::: Exercise data :::
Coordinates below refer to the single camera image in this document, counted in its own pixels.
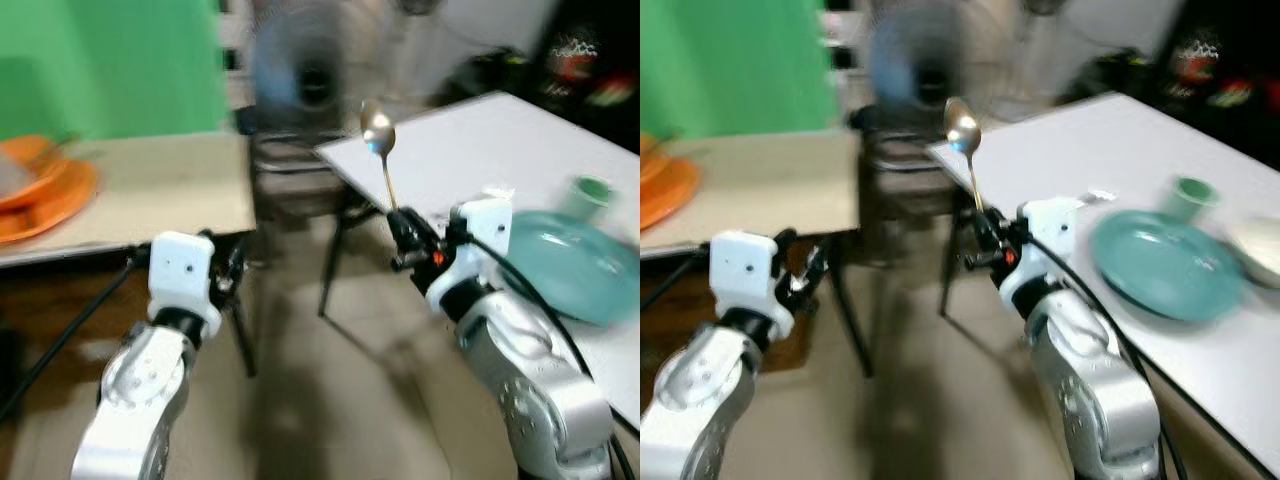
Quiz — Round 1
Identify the gold-handled metal spoon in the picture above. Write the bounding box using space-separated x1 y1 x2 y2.
944 97 987 214
359 98 402 214

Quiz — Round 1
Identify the checked fabric chair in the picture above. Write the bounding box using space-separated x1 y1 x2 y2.
858 108 1003 323
243 128 403 323

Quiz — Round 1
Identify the teal plate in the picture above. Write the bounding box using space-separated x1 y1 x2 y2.
498 209 641 328
1089 207 1248 324

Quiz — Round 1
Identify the orange plate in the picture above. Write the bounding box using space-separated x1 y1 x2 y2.
0 157 100 247
640 155 705 232

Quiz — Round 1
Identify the green cup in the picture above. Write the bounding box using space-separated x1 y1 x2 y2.
1159 175 1221 227
563 174 614 224

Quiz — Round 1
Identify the black electric fan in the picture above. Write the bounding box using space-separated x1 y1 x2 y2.
248 0 373 143
868 0 993 133

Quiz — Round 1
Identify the orange bowl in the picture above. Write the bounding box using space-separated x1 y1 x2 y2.
0 134 73 213
640 132 673 187

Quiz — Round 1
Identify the white bowl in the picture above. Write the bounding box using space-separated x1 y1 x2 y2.
1227 214 1280 293

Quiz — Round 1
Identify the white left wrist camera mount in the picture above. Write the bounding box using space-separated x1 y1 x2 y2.
147 231 224 338
709 229 798 343

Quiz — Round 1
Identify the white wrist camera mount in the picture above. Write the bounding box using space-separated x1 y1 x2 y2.
147 231 224 338
709 229 798 343
424 196 514 313
999 196 1088 313

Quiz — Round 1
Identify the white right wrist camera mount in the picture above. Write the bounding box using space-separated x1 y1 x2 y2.
999 196 1088 313
424 196 514 313

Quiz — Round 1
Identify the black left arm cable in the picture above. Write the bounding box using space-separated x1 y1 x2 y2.
640 263 717 313
0 260 153 423

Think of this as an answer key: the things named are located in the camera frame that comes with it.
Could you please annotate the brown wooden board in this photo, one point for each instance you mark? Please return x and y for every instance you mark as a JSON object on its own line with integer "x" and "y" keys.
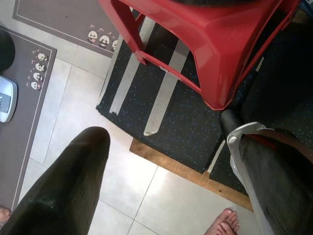
{"x": 171, "y": 166}

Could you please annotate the red plastic stool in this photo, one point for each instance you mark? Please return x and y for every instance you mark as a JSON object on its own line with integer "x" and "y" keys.
{"x": 220, "y": 36}

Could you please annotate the white bathroom scale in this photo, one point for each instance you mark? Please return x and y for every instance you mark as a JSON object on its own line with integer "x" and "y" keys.
{"x": 6, "y": 98}

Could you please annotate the bare person foot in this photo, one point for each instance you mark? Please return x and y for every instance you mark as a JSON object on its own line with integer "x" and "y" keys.
{"x": 225, "y": 225}
{"x": 3, "y": 214}

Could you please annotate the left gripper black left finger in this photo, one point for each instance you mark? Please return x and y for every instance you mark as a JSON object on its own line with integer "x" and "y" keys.
{"x": 63, "y": 186}

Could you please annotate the black robot foot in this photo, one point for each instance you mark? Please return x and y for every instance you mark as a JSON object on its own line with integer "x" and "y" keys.
{"x": 228, "y": 120}

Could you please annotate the black speckled rubber mat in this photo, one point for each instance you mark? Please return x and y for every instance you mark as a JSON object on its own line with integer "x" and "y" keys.
{"x": 185, "y": 127}
{"x": 225, "y": 176}

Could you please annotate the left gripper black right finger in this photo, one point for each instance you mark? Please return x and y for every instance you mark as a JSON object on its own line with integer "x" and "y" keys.
{"x": 276, "y": 186}

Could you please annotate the grey panda floor mat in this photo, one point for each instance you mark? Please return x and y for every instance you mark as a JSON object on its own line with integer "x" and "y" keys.
{"x": 22, "y": 137}
{"x": 61, "y": 22}

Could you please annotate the grey tape strip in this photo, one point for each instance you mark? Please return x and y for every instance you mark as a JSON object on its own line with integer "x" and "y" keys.
{"x": 110, "y": 71}
{"x": 161, "y": 98}
{"x": 124, "y": 85}

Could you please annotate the black waste bin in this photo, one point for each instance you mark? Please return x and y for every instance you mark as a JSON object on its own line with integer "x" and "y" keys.
{"x": 5, "y": 51}
:::
What the task requires ::
A verbatim copy of the data, with all pictures omitted, is the required output.

Solution to the problem ::
Coordinates below refer to the single camera image in this document, counted in its own pixels.
Quiz — Round 1
Identify the gold-handled metal spoon in the picture above. Write the bounding box using space-separated x1 y1 x2 y2.
944 97 987 214
359 98 402 214

Quiz — Round 1
Identify the checked fabric chair in the picture above. Write the bounding box using space-separated x1 y1 x2 y2.
858 108 1003 323
243 128 403 323

Quiz — Round 1
Identify the teal plate in the picture above. Write the bounding box using space-separated x1 y1 x2 y2.
498 209 641 328
1089 207 1248 324

Quiz — Round 1
Identify the orange plate in the picture above. Write the bounding box using space-separated x1 y1 x2 y2.
0 157 100 247
640 155 705 232

Quiz — Round 1
Identify the green cup in the picture above. Write the bounding box using space-separated x1 y1 x2 y2.
1159 175 1221 227
563 174 614 224

Quiz — Round 1
Identify the black electric fan in the picture above. Write the bounding box using space-separated x1 y1 x2 y2.
248 0 373 143
868 0 993 133

Quiz — Round 1
Identify the orange bowl in the picture above. Write the bounding box using space-separated x1 y1 x2 y2.
0 134 73 213
640 132 673 187

Quiz — Round 1
Identify the white bowl in the picture above. Write the bounding box using space-separated x1 y1 x2 y2.
1227 214 1280 293

Quiz — Round 1
Identify the white left wrist camera mount in the picture above. Write the bounding box using space-separated x1 y1 x2 y2.
147 231 224 338
709 229 798 343

Quiz — Round 1
Identify the white wrist camera mount in the picture above. Write the bounding box using space-separated x1 y1 x2 y2.
147 231 224 338
709 229 798 343
424 196 514 313
999 196 1088 313

Quiz — Round 1
Identify the white right wrist camera mount in the picture above. Write the bounding box using space-separated x1 y1 x2 y2.
999 196 1088 313
424 196 514 313

Quiz — Round 1
Identify the black left arm cable in the picture above. Write the bounding box using space-separated x1 y1 x2 y2.
640 263 717 313
0 260 153 423

Think of this as an answer key: the things named are located in the camera frame that comes with it.
Could you please annotate the brown wooden board in this photo, one point for each instance you mark? Please return x and y for every instance you mark as a JSON object on its own line with integer "x" and "y" keys.
{"x": 171, "y": 166}

Could you please annotate the red plastic stool in this photo, one point for each instance you mark? Please return x and y for every instance you mark as a JSON object on its own line with integer "x" and "y" keys.
{"x": 220, "y": 36}

Could you please annotate the white bathroom scale in this photo, one point for each instance you mark? Please return x and y for every instance you mark as a JSON object on its own line with integer "x" and "y" keys.
{"x": 6, "y": 98}

Could you please annotate the bare person foot in this photo, one point for each instance you mark? Please return x and y for every instance you mark as a JSON object on its own line with integer "x" and "y" keys.
{"x": 225, "y": 225}
{"x": 3, "y": 214}

Could you please annotate the left gripper black left finger in this photo, one point for each instance you mark? Please return x and y for every instance you mark as a JSON object on its own line with integer "x" and "y" keys.
{"x": 63, "y": 186}

Could you please annotate the black robot foot in this photo, one point for each instance you mark? Please return x and y for every instance you mark as a JSON object on its own line with integer "x" and "y" keys.
{"x": 228, "y": 120}

Could you please annotate the black speckled rubber mat in this photo, one point for each instance you mark? Please return x and y for every instance you mark as a JSON object on its own line with integer "x" and "y" keys.
{"x": 185, "y": 127}
{"x": 225, "y": 176}

Could you please annotate the left gripper black right finger in this photo, one point for each instance you mark? Please return x and y for every instance you mark as a JSON object on its own line with integer "x" and "y" keys.
{"x": 276, "y": 186}

Could you please annotate the grey panda floor mat in this photo, one point for each instance you mark? Please return x and y for every instance you mark as a JSON object on its own line with integer "x" and "y" keys.
{"x": 22, "y": 137}
{"x": 61, "y": 22}

Could you please annotate the grey tape strip in this photo, one point for each instance you mark? Please return x and y for every instance you mark as a JSON object on its own line with integer "x" and "y" keys.
{"x": 110, "y": 71}
{"x": 161, "y": 98}
{"x": 124, "y": 85}

Could you please annotate the black waste bin in this photo, one point for each instance you mark? Please return x and y for every instance you mark as a JSON object on its own line with integer "x" and "y" keys.
{"x": 5, "y": 51}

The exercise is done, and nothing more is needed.